What to produce —
Filter the entries and keep only the lines where the string "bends" appears.

(Saved entries)
* * *
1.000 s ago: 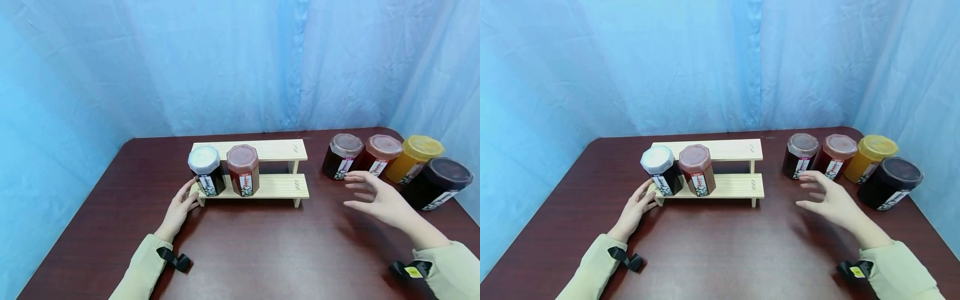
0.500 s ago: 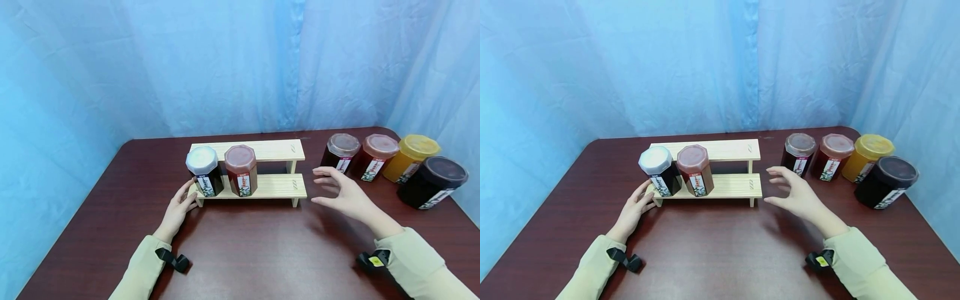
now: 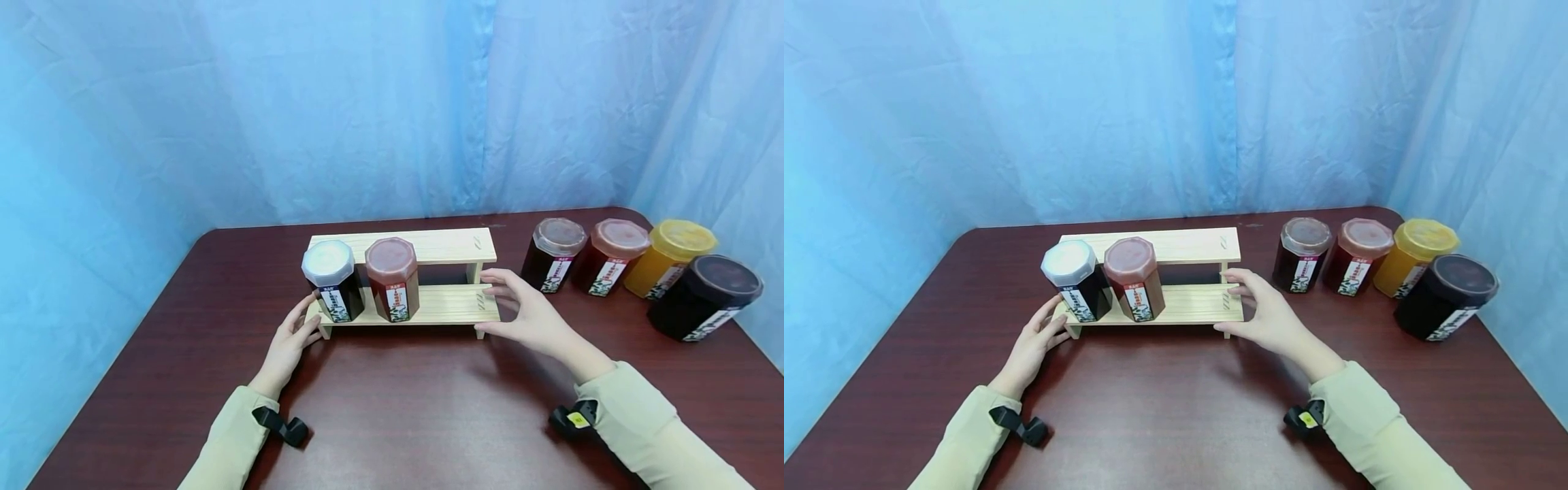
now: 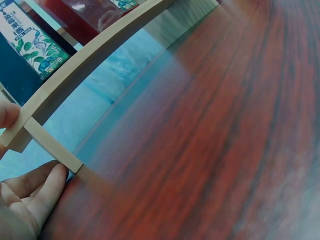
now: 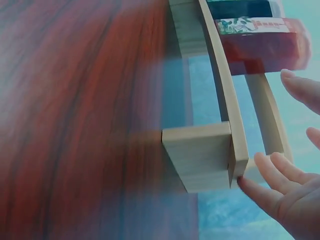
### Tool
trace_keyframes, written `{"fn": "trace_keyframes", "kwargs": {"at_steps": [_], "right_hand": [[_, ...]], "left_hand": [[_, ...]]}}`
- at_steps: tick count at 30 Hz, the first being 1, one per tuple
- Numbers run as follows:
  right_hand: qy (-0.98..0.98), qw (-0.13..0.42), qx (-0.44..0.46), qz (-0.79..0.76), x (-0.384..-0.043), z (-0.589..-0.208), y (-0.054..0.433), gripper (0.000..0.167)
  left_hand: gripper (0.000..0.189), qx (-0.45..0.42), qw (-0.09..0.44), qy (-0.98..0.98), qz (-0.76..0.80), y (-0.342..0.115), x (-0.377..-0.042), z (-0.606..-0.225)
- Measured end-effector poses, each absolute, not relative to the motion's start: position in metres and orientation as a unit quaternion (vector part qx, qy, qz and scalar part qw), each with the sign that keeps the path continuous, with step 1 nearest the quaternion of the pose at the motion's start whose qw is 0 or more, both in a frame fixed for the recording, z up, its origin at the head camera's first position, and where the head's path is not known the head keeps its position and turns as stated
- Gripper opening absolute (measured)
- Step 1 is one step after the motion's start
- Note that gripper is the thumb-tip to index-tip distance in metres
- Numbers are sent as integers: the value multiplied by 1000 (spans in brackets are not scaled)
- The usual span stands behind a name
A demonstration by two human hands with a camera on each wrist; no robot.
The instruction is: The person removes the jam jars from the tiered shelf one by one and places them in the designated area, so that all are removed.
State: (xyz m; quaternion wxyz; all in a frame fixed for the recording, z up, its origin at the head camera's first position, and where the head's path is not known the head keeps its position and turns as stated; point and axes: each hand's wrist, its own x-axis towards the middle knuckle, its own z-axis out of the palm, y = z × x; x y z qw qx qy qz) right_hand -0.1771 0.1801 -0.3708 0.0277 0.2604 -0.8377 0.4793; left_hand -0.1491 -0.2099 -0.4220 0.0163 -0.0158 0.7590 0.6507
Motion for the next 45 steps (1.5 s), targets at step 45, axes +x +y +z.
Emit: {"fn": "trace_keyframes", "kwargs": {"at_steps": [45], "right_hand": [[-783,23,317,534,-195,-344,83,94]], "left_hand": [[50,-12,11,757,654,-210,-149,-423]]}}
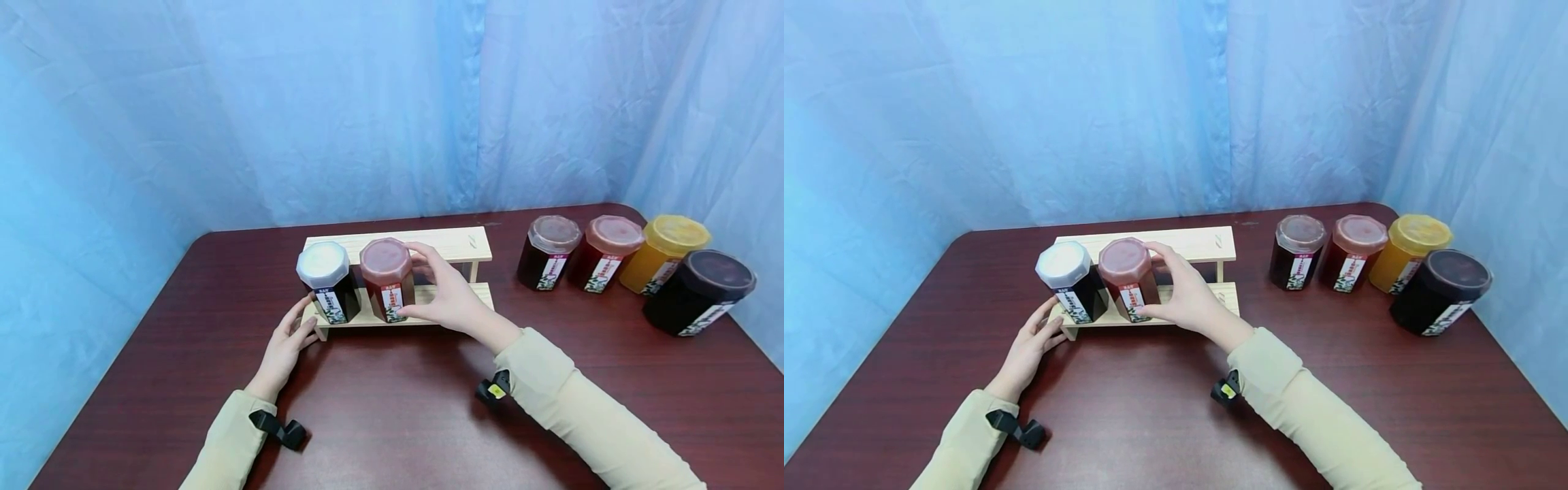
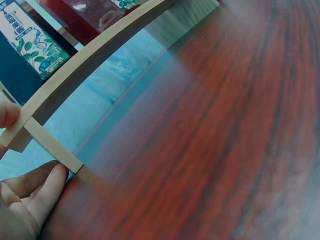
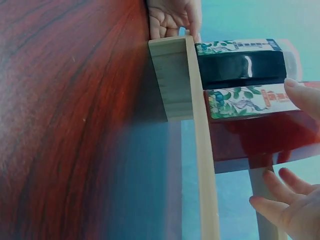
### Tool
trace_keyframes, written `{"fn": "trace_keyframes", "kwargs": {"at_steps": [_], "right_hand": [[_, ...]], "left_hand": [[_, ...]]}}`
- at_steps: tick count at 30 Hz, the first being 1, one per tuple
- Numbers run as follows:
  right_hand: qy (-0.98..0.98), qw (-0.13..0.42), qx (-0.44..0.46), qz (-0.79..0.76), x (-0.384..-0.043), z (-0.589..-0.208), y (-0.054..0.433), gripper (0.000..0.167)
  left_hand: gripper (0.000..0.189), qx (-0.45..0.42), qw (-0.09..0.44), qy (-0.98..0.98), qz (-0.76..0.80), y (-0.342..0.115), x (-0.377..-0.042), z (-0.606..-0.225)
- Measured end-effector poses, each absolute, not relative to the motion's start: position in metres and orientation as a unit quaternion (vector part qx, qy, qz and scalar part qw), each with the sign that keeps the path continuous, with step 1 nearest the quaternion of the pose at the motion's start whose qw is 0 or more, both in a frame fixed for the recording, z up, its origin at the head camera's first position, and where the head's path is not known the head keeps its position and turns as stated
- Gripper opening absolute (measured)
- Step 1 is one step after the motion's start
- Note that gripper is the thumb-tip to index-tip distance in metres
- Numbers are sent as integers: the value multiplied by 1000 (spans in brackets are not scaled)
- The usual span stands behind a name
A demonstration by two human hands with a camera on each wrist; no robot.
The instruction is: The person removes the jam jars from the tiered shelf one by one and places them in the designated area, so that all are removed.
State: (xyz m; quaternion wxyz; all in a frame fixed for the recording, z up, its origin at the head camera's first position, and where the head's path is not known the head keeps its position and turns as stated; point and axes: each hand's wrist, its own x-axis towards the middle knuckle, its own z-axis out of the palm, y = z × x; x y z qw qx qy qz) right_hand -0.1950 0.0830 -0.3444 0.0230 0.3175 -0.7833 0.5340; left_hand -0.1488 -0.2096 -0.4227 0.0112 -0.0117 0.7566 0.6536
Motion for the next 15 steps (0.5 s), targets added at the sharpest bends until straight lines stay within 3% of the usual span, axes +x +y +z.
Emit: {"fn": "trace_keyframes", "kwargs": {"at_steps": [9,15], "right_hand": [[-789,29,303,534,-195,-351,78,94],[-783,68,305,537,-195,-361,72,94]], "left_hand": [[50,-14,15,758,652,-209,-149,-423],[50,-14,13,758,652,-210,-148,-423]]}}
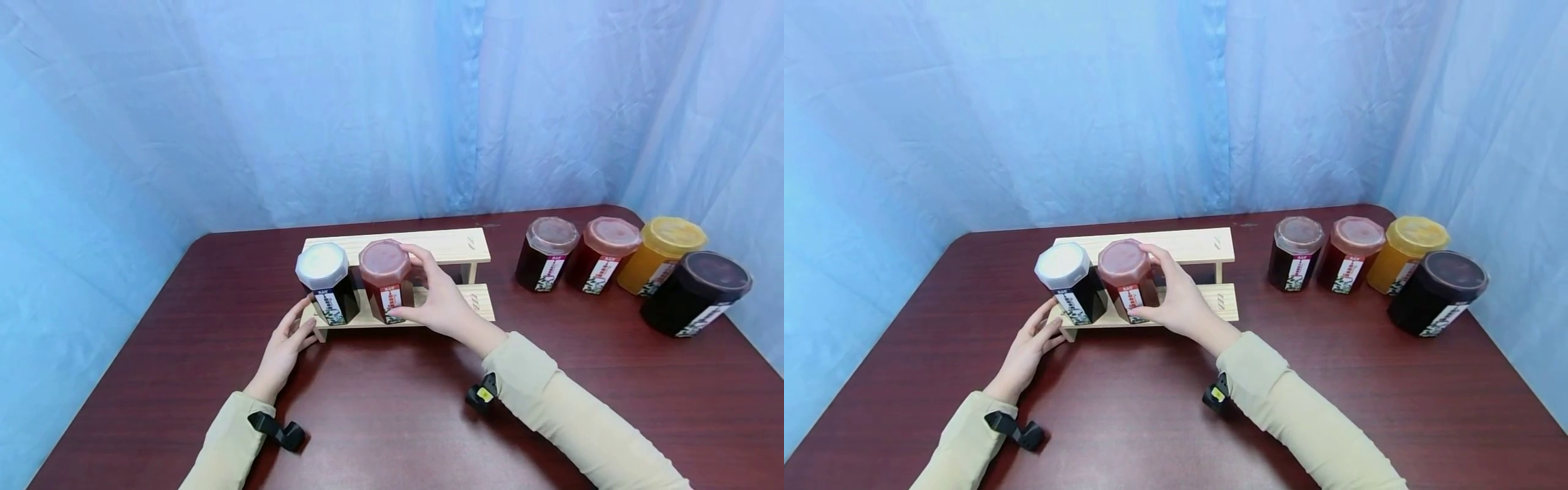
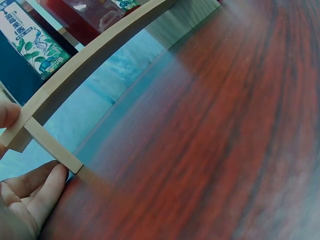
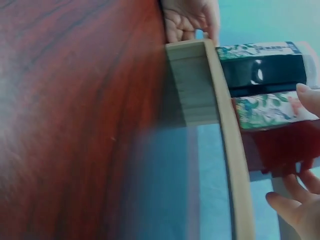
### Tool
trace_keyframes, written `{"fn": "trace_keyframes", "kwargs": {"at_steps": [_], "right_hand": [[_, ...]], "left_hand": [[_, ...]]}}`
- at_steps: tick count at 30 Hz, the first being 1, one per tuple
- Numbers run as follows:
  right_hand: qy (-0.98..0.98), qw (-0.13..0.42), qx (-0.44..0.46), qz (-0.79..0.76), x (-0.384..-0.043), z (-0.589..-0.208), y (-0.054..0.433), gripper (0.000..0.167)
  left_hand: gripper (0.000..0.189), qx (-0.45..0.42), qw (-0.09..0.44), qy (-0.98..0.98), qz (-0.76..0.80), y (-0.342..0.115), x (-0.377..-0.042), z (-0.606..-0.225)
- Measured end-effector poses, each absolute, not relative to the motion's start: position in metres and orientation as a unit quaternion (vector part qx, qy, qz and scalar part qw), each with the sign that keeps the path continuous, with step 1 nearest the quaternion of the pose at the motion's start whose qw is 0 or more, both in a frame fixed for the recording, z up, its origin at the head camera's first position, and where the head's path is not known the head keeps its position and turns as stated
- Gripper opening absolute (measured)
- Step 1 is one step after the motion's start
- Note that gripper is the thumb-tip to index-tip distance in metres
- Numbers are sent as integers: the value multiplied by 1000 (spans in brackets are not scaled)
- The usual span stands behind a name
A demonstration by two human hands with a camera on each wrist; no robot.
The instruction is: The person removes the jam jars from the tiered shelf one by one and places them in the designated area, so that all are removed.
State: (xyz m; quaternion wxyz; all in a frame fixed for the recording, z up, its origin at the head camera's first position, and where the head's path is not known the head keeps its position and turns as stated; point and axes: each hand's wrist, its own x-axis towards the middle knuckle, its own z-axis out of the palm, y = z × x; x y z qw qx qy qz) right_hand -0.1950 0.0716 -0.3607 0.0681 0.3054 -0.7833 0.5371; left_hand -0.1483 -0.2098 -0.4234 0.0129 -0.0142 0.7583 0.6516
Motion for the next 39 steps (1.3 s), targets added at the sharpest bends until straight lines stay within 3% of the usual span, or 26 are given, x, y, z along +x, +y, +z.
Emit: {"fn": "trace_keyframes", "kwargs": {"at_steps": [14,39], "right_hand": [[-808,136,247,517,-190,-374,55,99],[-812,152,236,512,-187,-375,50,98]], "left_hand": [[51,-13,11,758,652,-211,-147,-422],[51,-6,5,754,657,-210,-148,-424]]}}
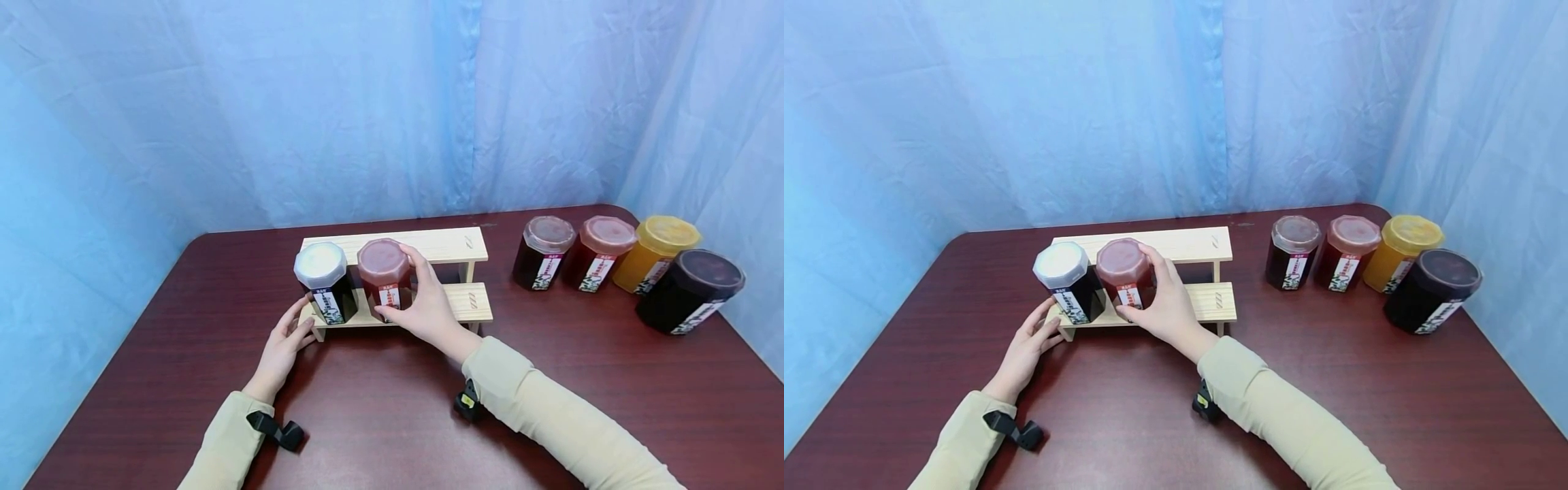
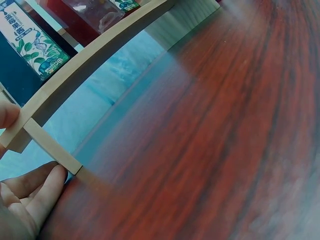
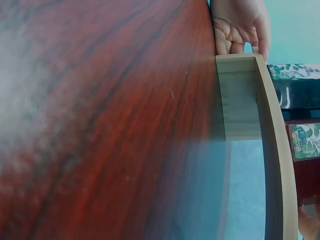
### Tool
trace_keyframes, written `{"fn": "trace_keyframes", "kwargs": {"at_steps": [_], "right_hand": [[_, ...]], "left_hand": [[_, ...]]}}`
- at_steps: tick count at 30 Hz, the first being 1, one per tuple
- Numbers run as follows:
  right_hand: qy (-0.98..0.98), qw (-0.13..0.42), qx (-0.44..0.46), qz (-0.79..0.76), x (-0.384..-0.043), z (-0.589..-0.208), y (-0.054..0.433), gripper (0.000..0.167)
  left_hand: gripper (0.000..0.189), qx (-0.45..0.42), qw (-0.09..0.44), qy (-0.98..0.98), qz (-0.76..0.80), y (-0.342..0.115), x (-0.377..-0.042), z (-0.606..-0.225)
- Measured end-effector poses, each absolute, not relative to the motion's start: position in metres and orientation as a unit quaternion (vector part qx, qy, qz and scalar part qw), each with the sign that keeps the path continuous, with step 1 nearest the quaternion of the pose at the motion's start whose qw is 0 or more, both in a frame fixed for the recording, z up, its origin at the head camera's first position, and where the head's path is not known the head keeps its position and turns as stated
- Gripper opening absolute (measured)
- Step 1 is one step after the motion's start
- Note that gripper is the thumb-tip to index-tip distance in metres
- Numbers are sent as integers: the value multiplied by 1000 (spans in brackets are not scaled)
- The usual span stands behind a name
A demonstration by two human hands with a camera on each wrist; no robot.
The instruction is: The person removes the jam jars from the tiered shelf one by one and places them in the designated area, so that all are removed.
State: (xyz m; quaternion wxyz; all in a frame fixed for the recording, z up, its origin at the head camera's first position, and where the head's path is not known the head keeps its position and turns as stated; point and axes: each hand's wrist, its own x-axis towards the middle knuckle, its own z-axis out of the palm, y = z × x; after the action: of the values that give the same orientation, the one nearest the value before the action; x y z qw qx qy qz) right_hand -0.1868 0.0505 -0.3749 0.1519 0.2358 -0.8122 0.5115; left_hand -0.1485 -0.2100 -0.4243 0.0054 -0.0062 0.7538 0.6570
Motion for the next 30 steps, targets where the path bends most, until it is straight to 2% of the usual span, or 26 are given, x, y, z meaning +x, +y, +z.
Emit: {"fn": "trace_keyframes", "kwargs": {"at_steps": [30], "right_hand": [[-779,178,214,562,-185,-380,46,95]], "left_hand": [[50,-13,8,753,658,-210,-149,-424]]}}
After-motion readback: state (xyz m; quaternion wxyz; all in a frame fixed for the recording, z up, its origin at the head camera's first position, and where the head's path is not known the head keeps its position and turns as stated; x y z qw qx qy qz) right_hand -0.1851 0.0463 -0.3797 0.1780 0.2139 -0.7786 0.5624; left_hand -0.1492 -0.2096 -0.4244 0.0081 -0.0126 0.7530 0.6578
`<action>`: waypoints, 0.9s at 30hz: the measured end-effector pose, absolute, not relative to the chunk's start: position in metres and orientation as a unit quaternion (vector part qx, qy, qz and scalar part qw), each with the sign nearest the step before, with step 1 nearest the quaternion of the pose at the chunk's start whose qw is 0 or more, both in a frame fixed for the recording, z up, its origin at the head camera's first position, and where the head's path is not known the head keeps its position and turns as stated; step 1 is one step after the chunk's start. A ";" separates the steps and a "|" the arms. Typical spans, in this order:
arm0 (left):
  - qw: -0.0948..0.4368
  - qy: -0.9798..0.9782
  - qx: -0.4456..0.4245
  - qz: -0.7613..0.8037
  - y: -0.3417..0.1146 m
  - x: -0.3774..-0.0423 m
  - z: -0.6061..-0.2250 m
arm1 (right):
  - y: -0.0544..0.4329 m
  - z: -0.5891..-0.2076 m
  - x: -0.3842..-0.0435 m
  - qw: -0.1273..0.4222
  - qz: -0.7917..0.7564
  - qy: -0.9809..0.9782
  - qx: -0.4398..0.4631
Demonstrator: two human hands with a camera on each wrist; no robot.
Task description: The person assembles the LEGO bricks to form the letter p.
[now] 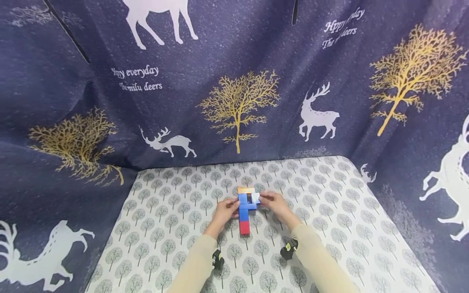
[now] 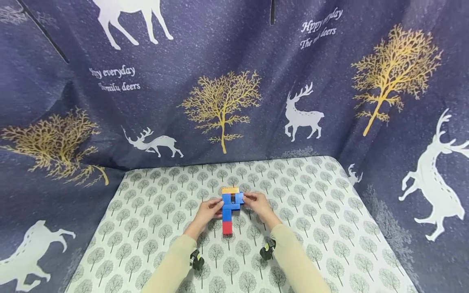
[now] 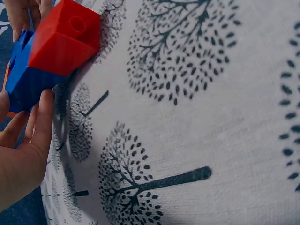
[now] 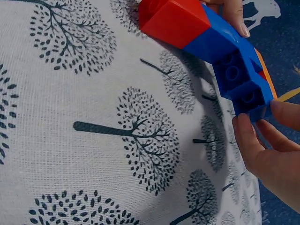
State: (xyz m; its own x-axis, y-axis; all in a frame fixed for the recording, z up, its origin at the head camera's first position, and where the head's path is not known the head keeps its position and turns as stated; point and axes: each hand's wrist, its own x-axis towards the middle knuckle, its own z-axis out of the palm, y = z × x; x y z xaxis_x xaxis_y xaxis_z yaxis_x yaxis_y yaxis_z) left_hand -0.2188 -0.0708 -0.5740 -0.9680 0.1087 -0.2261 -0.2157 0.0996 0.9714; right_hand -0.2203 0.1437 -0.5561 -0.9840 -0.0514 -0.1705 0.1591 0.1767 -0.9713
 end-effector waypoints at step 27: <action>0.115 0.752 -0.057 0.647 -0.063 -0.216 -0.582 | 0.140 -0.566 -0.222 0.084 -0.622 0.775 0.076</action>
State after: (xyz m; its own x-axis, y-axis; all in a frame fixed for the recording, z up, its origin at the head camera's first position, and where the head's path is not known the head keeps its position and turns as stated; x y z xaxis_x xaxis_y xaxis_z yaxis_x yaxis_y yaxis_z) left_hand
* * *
Task answer —
Motion for the next 15 steps (0.5 s), targets added at the sharpest bends until straight lines stay within 3% of the usual span, axes +x +y +z.
Motion for the next 39 steps (1.3 s), targets added at the sharpest bends until straight lines stay within 3% of the usual span, or 26 are given, x, y, z along +x, +y, +z.
Motion for the next 30 steps, targets where the path bends most, until it is straight to 2% of the usual span, or 26 are given, x, y, z meaning +x, +y, +z.

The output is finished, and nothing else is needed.